**Task objective**
Pull each line with the string "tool" from the entries.

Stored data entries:
--

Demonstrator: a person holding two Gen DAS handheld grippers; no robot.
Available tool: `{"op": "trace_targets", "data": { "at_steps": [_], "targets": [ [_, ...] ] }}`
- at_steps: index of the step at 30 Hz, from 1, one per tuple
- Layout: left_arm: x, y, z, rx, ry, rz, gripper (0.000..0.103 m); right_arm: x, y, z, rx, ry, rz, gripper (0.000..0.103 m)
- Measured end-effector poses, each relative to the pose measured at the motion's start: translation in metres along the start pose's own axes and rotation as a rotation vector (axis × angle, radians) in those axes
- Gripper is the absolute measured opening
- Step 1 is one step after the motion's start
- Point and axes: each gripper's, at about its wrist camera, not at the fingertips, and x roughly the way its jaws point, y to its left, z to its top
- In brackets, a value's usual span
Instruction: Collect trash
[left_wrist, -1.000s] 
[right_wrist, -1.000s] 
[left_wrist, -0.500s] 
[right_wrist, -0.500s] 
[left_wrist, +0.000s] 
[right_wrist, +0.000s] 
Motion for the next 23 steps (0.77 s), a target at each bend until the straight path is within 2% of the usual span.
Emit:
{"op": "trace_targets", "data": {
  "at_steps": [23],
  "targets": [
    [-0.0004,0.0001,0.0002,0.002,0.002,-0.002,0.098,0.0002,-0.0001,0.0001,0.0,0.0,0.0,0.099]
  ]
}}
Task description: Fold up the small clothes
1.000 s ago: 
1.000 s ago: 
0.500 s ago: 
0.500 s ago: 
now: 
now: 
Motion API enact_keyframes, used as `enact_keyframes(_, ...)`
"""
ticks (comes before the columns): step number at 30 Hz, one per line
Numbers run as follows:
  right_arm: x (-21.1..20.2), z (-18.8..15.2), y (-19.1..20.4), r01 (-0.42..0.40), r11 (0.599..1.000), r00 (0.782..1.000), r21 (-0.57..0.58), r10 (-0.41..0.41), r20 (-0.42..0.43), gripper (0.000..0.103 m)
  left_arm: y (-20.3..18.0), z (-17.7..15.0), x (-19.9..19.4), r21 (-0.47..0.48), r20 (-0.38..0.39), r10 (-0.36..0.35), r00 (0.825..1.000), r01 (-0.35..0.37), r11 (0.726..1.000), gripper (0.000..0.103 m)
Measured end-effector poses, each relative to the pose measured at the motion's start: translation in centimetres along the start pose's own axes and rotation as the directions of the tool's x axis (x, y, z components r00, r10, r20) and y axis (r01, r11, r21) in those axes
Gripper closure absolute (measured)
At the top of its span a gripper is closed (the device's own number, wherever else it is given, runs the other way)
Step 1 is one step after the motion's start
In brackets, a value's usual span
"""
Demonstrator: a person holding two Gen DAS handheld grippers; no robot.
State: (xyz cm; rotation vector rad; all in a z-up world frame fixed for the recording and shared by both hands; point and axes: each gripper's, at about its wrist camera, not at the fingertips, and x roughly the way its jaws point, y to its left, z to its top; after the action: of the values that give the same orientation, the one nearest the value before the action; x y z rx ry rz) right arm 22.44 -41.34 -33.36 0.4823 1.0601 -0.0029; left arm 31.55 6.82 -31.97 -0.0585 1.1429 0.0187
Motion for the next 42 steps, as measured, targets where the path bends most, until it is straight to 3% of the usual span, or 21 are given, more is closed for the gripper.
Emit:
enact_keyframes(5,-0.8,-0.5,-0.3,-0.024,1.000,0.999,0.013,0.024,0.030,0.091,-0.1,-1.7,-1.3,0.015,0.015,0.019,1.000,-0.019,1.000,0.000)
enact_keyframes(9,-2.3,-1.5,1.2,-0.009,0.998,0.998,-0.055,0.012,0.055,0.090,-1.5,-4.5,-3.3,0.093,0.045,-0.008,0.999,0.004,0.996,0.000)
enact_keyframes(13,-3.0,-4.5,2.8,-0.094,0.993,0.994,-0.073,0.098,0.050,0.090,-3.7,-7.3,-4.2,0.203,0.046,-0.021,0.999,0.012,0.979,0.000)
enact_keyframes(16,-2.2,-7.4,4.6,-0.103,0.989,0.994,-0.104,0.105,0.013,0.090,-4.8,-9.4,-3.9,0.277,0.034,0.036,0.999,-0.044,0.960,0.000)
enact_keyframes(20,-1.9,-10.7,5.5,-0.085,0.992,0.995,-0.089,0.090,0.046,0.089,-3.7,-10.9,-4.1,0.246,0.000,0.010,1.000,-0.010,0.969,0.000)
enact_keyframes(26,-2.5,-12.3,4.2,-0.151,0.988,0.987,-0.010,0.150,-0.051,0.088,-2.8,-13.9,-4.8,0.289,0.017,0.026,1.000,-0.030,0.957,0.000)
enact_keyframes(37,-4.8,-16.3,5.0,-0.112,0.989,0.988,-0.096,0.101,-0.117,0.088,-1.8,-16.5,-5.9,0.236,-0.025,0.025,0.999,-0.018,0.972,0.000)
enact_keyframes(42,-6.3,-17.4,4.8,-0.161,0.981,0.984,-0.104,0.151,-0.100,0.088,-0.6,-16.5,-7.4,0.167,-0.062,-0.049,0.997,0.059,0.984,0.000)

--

**Result for this exercise**
Available tool: `{"op": "trace_targets", "data": { "at_steps": [_], "targets": [ [_, ...] ] }}`
Measured end-effector poses, each relative to the pose measured at the motion's start: translation in centimetres along the start pose's own axes and rotation as the directions of the tool's x axis (x, y, z components r00, r10, r20) and y axis (r01, r11, r21) in those axes

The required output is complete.